=== Task statement ===
Repeat the records exactly as given. Do not include the pictures.

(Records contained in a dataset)
=== Section Start ===
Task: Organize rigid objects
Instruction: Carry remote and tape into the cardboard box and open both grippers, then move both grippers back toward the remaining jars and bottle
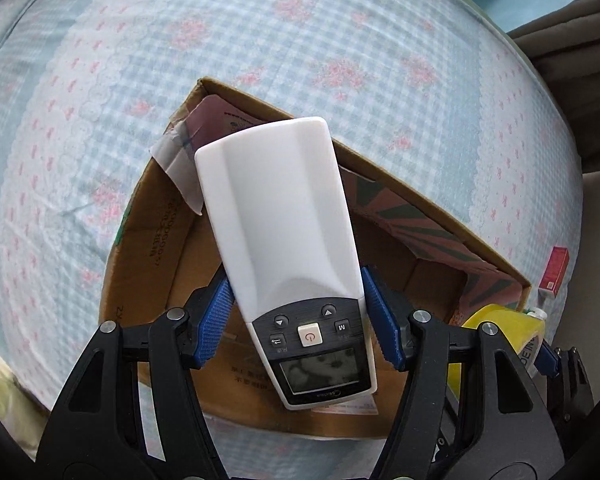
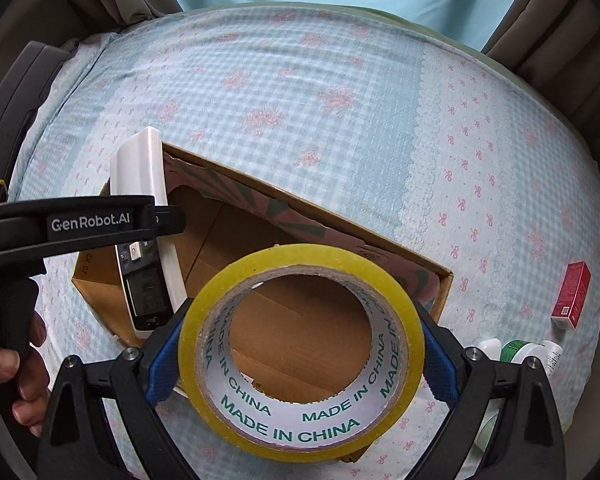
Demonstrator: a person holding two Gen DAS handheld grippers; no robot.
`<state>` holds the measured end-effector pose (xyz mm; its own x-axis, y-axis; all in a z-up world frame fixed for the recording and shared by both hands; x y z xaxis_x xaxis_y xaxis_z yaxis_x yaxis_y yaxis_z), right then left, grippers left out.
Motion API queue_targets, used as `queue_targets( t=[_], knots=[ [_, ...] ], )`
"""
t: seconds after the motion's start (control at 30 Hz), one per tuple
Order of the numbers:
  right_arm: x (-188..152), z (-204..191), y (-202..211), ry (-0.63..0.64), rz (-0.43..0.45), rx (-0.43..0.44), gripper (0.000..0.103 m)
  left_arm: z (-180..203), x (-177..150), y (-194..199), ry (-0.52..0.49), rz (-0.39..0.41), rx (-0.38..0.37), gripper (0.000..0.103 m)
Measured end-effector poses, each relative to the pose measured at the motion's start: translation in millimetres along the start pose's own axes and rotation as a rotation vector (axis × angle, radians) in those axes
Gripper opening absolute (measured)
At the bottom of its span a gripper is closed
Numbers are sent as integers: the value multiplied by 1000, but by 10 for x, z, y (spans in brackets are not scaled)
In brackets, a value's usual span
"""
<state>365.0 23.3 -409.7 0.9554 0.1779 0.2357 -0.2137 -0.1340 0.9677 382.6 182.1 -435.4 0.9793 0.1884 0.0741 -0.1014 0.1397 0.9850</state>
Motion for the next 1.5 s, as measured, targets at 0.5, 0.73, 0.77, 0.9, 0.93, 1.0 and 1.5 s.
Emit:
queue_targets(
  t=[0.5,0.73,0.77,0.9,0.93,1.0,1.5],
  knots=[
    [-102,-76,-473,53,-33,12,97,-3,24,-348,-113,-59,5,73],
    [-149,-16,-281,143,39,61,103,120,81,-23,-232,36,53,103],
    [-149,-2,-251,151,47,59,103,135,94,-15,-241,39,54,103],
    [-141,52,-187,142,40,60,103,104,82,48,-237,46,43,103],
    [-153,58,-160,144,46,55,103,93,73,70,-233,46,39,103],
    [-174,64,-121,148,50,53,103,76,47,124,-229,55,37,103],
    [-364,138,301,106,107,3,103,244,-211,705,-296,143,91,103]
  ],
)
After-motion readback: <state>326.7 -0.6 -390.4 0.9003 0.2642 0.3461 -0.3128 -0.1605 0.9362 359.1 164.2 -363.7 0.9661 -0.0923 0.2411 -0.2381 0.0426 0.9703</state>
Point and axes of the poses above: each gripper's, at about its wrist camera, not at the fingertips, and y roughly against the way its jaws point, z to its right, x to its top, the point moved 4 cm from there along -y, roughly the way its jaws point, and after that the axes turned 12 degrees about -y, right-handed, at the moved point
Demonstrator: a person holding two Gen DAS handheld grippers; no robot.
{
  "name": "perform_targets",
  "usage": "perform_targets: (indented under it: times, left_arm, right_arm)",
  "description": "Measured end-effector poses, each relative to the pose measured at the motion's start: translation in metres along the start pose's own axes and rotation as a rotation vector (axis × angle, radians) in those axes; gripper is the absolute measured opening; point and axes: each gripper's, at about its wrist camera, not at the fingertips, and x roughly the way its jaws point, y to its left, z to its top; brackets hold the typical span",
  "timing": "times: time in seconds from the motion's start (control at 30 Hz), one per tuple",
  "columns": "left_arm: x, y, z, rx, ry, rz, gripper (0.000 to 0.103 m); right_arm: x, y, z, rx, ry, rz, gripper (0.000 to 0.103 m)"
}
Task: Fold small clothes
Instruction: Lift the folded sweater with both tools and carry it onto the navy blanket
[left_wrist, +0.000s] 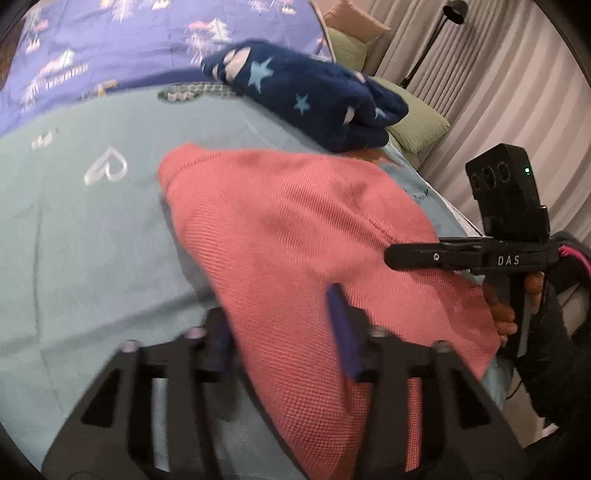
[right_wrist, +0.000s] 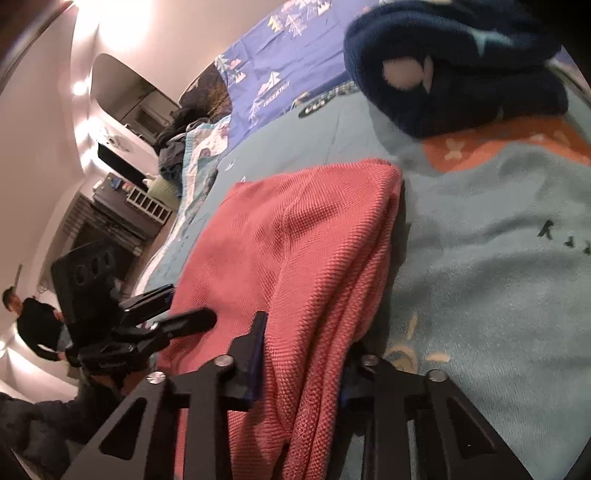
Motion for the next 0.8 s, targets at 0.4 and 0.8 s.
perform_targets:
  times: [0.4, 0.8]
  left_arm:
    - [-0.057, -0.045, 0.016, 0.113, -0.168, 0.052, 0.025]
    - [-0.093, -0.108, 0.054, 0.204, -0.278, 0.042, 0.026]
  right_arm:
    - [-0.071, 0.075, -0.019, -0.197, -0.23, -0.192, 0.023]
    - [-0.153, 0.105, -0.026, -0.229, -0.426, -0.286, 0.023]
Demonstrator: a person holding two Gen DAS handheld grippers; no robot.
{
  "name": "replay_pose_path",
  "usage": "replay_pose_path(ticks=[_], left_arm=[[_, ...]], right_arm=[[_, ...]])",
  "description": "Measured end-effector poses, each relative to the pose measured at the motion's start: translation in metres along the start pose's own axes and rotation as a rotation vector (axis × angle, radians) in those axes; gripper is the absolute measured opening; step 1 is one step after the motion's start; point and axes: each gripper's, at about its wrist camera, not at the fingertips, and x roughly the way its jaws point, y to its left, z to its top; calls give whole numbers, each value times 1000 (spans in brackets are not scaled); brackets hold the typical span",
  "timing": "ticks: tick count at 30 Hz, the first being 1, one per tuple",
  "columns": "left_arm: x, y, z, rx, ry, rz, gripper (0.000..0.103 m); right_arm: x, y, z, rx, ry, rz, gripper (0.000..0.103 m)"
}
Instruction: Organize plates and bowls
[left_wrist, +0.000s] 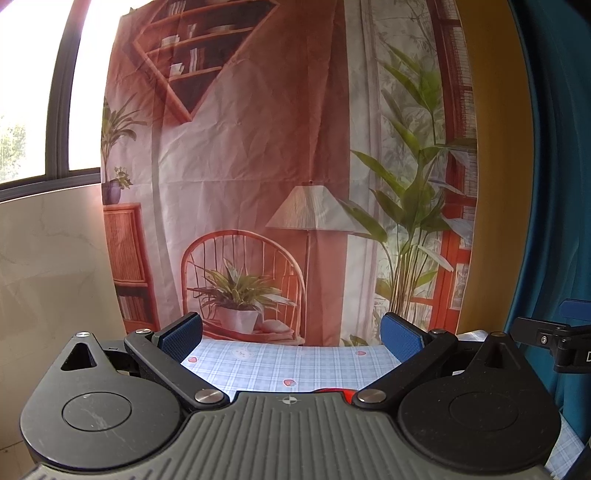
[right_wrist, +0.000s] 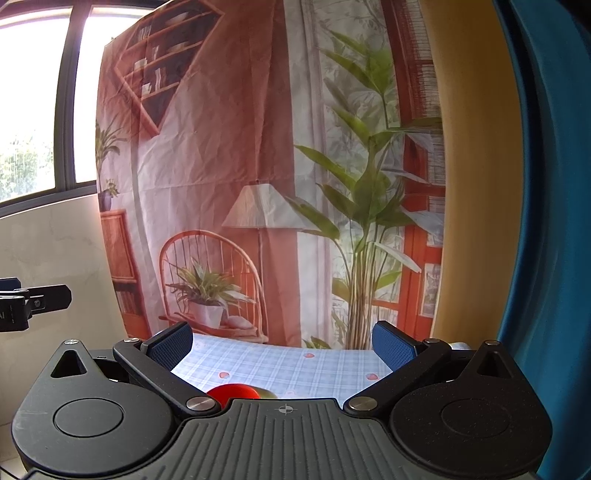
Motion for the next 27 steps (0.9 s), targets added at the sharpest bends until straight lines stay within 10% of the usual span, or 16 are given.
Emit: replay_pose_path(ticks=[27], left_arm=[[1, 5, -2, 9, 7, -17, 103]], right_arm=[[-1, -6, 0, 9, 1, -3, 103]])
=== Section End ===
=== Task response ===
Task: Organize rigid objects
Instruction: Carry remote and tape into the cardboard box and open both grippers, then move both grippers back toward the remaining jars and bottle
Demonstrator: a person holding two Gen DAS handheld grippers; no robot.
`<state>` holds the measured end-effector pose (xyz mm; its own x-axis, y-axis; all in a z-up world frame fixed for the recording and shared by both hands; x y z xaxis_x xaxis_y xaxis_z yaxis_x yaxis_y yaxis_z), right then left, grippers left out.
Motion API queue_targets, used as `queue_targets( t=[_], knots=[ [_, ...] ], )`
"""
t: seconds after the motion's start (control at 30 Hz), one per tuple
Order of the numbers:
  right_arm: x (-188..152), z (-204..191), y (-202..211), ry (-0.63..0.64), rz (-0.43..0.45), rx (-0.43..0.44), gripper (0.000..0.103 m)
  left_arm: z (-180..203), x (-177..150), y (-194..199), ry (-0.52..0.49), rz (-0.39..0.41), rx (-0.38..0.37), gripper (0.000..0.103 m)
Measured end-effector poses, each relative to the pose measured at the motion's start: translation in millimetres along the start pose's own axes and rotation as a rotation vector (axis × angle, radians) in those axes
Gripper opening absolute (measured)
At the bottom of its span a gripper is closed
Numbers are sent as integers: the value multiplied by 1000, but by 10 for x, z, y (spans in brackets are not scaled)
In brackets, a value's usual span
"""
<state>365.0 23.3 -409.7 0.9554 0.1779 0.2357 -0.2137 -0.1340 0.9677 382.6 182.1 -435.4 0.9793 0.1884 0.0741 -0.1014 0.1397 0.9850</state>
Motion for the next 1.5 s, as measured, targets at 0.5, 0.73, 0.77, 0.9, 0.93, 1.0 and 1.5 s.
Emit:
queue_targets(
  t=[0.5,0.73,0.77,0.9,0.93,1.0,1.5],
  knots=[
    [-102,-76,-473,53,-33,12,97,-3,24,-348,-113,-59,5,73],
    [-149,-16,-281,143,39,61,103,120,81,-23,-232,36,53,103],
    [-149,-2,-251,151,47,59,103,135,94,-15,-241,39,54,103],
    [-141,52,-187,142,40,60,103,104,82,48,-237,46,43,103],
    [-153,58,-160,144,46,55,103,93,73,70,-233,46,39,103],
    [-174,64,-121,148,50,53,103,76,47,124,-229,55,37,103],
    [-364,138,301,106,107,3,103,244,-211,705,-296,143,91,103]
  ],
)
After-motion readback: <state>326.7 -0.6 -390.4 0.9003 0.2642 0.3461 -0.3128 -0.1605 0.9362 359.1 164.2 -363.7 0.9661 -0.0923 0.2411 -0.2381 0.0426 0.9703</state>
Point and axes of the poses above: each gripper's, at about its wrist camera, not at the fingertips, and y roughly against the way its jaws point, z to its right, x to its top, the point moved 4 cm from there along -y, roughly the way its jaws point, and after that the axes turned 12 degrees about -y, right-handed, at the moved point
Demonstrator: a person holding two Gen DAS handheld grippers; no robot.
{
  "name": "perform_targets",
  "usage": "perform_targets: (indented under it: times, left_arm, right_arm)",
  "description": "Measured end-effector poses, each relative to the pose measured at the motion's start: translation in metres along the start pose's own axes and rotation as a rotation vector (axis × angle, radians) in those axes; gripper is the absolute measured opening; point and axes: each gripper's, at about its wrist camera, not at the fingertips, and x roughly the way its jaws point, y to its left, z to its top; brackets hold the typical span",
  "timing": "times: time in seconds from the motion's start (control at 30 Hz), one per tuple",
  "columns": "left_arm: x, y, z, rx, ry, rz, gripper (0.000 to 0.103 m); right_arm: x, y, z, rx, ry, rz, gripper (0.000 to 0.103 m)"
}
Task: Fold small clothes
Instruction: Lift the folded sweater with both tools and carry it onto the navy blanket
[left_wrist, +0.000s] 
[right_wrist, +0.000s] 
Motion for the next 0.8 s, targets at 0.4 and 0.8 s.
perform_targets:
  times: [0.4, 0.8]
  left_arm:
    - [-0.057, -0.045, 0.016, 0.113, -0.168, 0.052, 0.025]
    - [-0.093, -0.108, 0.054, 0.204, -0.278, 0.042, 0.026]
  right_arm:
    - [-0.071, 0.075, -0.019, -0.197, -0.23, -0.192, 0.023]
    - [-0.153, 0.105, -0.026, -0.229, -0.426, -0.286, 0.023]
Demonstrator: a person holding two Gen DAS handheld grippers; no robot.
{
  "name": "replay_pose_path",
  "usage": "replay_pose_path(ticks=[_], left_arm=[[_, ...]], right_arm=[[_, ...]])",
  "description": "Measured end-effector poses, each relative to the pose measured at the motion's start: translation in metres along the start pose's own axes and rotation as a rotation vector (axis × angle, radians) in those axes; gripper is the absolute measured opening; step 1 is one step after the motion's start; point and axes: each gripper's, at about its wrist camera, not at the fingertips, and x roughly the way its jaws point, y to its left, z to its top; calls give whole numbers, each value times 1000 (spans in brackets are not scaled); brackets hold the typical span",
  "timing": "ticks: tick count at 30 Hz, the first being 1, one per tuple",
  "columns": "left_arm: x, y, z, rx, ry, rz, gripper (0.000..0.103 m); right_arm: x, y, z, rx, ry, rz, gripper (0.000..0.103 m)"
}
Instruction: Organize plates and bowls
[left_wrist, +0.000s] 
[right_wrist, +0.000s] 
Motion for the next 27 steps (0.9 s), targets added at the sharpest bends until straight lines stay within 10% of the usual span, or 16 are given.
Emit: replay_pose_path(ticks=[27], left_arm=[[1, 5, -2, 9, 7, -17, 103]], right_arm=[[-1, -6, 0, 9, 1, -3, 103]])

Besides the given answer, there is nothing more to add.